» EXERCISE REQUIREMENTS
Starting at the line containing "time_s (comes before" and ending at the line containing "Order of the", print every line of the material below exactly, both ends included, and stop there.

+ + + + + + +

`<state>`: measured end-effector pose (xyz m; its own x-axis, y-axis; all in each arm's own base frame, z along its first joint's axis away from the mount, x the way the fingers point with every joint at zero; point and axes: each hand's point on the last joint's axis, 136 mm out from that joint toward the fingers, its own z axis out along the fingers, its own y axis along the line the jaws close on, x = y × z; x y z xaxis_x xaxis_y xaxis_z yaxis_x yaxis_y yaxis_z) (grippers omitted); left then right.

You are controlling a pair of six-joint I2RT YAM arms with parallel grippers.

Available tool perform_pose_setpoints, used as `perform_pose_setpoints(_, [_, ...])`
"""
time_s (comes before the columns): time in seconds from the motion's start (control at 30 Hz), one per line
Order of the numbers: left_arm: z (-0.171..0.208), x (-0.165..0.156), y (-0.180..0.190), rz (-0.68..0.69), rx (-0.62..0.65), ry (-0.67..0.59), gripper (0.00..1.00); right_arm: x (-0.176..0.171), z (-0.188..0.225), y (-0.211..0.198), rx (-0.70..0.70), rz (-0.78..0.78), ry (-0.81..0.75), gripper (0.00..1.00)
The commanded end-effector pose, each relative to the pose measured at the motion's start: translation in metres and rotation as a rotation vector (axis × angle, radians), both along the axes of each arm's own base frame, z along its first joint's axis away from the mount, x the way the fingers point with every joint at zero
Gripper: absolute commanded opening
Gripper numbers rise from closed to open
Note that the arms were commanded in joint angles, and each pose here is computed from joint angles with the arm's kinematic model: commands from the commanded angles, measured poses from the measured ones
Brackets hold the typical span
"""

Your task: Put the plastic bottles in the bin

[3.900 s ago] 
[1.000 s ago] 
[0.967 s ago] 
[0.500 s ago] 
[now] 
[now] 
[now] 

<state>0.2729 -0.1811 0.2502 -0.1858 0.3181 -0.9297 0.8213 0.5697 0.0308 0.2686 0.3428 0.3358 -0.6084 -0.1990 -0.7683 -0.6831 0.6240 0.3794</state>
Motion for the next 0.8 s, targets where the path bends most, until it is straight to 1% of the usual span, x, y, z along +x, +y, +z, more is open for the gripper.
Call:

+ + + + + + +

» RESPONSE BELOW
time_s (comes before the columns): time in seconds from the motion's start (control at 30 Hz), one per line
Order of the numbers: left_arm: z (-0.171..0.208), x (-0.165..0.156), y (-0.180..0.190), rz (-0.68..0.69), rx (-0.62..0.65), ry (-0.67..0.59), gripper (0.00..1.00); right_arm: x (-0.176..0.171), z (-0.188..0.225), y (-0.211..0.198), rx (-0.70..0.70), rz (-0.78..0.78), ry (-0.81..0.75), gripper (0.00..1.00)

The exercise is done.